Search code examples
rknn

Error when fitting KNN model


I was going to fit a knn model with faithful data in R. My code is like this:

smp_size <- floor(0.5 * nrow(faithful))
set.seed(123)
train_ind <- sample(seq_len(nrow(faithful)), size = smp_size)
train_data = faithful[train_ind, ]
test_data = faithful[-train_ind, ]

pred = FNN::knn.reg(train = train_data[,1], 
                  test = test_data[,1], 
                  y = train_data[,2], k = 5)$pred

The faithful data only has 2 columns. I met this error "Error in get.knnx(train, test, k, algorithm) : Number of columns must be same!."

I don't understand why the error will come up because the columns of train and test data are the same.

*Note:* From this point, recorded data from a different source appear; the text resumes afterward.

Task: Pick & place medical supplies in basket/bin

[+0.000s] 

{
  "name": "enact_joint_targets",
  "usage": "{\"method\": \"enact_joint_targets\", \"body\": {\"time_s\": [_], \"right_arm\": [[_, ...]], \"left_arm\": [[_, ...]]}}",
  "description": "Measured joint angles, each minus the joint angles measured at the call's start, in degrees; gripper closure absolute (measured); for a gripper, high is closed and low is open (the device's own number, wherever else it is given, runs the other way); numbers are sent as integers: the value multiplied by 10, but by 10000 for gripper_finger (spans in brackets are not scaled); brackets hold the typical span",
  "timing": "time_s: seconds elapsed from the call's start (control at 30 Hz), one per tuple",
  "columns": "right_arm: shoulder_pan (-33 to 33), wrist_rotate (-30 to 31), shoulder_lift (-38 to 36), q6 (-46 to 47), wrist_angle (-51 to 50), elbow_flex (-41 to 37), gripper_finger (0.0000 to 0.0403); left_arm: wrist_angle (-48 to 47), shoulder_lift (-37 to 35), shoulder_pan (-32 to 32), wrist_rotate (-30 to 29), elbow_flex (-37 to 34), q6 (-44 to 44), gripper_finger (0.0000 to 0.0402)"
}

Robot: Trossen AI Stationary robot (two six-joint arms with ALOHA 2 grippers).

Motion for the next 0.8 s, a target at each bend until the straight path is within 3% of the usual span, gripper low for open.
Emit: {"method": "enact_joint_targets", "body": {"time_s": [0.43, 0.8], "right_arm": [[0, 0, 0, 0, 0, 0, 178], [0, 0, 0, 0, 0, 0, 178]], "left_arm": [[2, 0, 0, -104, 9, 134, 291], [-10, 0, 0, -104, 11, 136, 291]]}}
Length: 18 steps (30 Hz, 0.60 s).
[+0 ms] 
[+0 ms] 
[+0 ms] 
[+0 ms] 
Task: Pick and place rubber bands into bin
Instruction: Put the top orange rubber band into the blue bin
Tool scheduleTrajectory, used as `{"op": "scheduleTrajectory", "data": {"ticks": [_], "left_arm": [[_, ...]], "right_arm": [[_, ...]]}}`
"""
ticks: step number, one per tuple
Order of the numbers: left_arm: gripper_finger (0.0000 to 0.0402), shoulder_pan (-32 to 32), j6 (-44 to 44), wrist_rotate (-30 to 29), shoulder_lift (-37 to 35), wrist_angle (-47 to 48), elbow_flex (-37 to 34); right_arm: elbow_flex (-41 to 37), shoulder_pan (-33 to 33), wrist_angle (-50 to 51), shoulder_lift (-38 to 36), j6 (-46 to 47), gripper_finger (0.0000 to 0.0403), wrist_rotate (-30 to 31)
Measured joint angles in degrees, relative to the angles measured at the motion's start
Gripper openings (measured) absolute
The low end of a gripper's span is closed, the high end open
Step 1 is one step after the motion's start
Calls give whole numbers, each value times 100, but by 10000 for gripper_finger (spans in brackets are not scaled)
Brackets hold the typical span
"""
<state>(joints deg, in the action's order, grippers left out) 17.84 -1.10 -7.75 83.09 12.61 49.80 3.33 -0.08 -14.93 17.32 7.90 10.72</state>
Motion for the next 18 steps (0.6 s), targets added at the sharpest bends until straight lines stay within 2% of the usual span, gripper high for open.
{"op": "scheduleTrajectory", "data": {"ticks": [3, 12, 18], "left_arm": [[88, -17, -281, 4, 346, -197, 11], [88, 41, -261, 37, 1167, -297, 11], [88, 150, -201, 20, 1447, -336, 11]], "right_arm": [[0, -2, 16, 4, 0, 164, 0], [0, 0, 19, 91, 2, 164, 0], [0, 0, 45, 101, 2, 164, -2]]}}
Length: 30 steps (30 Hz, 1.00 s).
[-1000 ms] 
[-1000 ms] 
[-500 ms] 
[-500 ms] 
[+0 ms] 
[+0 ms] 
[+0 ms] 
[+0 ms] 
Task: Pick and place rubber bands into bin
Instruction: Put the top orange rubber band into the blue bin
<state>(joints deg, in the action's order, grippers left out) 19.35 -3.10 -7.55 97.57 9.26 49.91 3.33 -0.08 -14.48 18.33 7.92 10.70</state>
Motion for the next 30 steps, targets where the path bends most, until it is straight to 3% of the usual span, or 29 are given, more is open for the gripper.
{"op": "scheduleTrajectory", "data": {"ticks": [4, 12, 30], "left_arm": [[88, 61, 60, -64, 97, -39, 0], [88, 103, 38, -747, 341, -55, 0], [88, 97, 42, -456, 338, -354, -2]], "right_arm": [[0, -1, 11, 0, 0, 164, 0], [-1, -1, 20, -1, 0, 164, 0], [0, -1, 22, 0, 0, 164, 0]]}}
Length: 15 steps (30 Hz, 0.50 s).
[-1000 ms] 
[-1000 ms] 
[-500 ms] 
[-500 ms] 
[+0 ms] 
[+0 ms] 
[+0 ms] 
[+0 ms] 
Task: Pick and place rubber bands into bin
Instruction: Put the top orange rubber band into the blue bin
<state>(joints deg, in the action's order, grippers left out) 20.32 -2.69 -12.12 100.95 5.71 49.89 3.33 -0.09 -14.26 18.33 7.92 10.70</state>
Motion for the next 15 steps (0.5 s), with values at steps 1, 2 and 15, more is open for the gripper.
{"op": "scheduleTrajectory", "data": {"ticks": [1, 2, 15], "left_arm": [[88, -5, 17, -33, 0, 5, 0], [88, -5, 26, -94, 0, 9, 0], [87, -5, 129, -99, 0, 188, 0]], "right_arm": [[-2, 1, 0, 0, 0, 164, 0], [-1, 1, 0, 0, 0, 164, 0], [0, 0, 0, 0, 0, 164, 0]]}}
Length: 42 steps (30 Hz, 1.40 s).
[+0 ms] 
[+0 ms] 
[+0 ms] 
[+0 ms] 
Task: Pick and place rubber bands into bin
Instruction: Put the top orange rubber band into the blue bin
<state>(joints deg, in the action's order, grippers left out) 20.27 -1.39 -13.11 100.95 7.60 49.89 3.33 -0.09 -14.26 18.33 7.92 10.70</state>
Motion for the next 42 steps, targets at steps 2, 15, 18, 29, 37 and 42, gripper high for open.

Thanks first for answering my question!


Solution

  • ?knn.reg says that train/test has to be data frame or matrix. But in your case you just have one independent variable so when you do str(train_data[,1]) it is no more a data frame. So the solution is to use as.data.frame with train & test parameters in knn.reg.

    Another important point is that you need to first 'normalize' your data before you run KNN. May be you can try below snippet as a minor improvement to your code:

    library('FNN')
    set.seed(123)
    
    #normalize data
    X = scale(faithful[, -ncol(faithful)])
    y = faithful[, ncol(faithful)]
    
    #split data into train & test
    train_ind <- sample(seq_len(nrow(faithful)), floor(0.7 * nrow(faithful)))
    test_ind <- setdiff(seq_len(nrow(faithful)), train_ind)
    
    #run KNN model
    knn_model <- knn.reg(train = as.data.frame(X[train_ind,]), 
                         test = as.data.frame(X[test_ind,]), 
                         y = y[train_ind], 
                         k = 5)
    pred = knn_model$pred
    


    Hope this helps!